Compensation & Benefits

We believe in transparent and competitive compensation. For this role, the total target annual salary range is $120,000 – $160,000 USD, determined by your experience, expertise, and geographic market. This is not the only component of your reward; you’ll also be eligible for a performance-based bonus and equity grant.

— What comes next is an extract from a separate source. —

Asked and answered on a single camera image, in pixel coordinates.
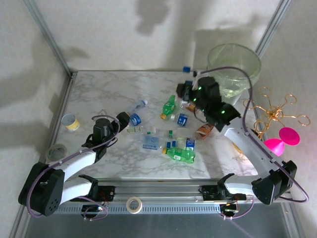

Our benefits are designed for a sustainable, high-performance remote lifestyle:

  • Fully Remote Forever: Work from anywhere. We provide a $1,500 annual home office stipend and co-working space access.
  • Health & Wellness: Premium medical, dental, and vision insurance for you and dependents (US-based roles). Generous mental health support and annual wellness stipend.
  • Financial Security: 401(k) match, financial planning sessions, and a comprehensive parental leave policy.
  • Growth & Learning: $3,000 annual budget for courses, conferences, and certifications. Dedicated “Learning Fridays” each month.
  • Time Off: Unlimited PTO policy with a recommended 25+ days, plus company-wide holidays and a winter break.

How We Work (Remotely)

We are an async-first company, meaning we prioritize deep work and flexibility over synchronous meetings. Our core collaboration hours are 3 hours overlap across US and European time zones, but you control your schedule. We use a best-in-class stack: GitHub for code, Notion for docs, Slack for casual chat, and Zoom for occasional face-to-face. We value output over hours, transparency over hierarchy, and curiosity over dogma. You’ll join a supportive, diverse team that celebrates wins and learns from failures together.

Our Application Process

We’ve designed a process that respects your time and showcases your skills:

  1. Submit Your Profile: Tell us about your most impactful data science project. What problem did you solve, what was your approach, and what was the business outcome? Include a link to your resume or LinkedIn and a GitHub/portfolio if available.
  2. Technical Review: A 90-minute take-home case study analyzing a realistic business problem with a dataset. This is your chance to demonstrate your end-to-end thinking.
  3. Team Interviews: Virtual conversations with the Hiring Manager, a future peer, and a cross-functional partner (e.g., Product Lead). We’ll discuss your experience, your approach to ambiguity, and our culture.
  4. Executive Chat & Offer: A final conversation with our VP of Engineering to align on vision, followed by a transparent offer package.

We aim to provide feedback and close the loop within 3 weeks. No generic recruiters, please. We are an equal-opportunity employer, and we celebrate a diverse and inclusive team.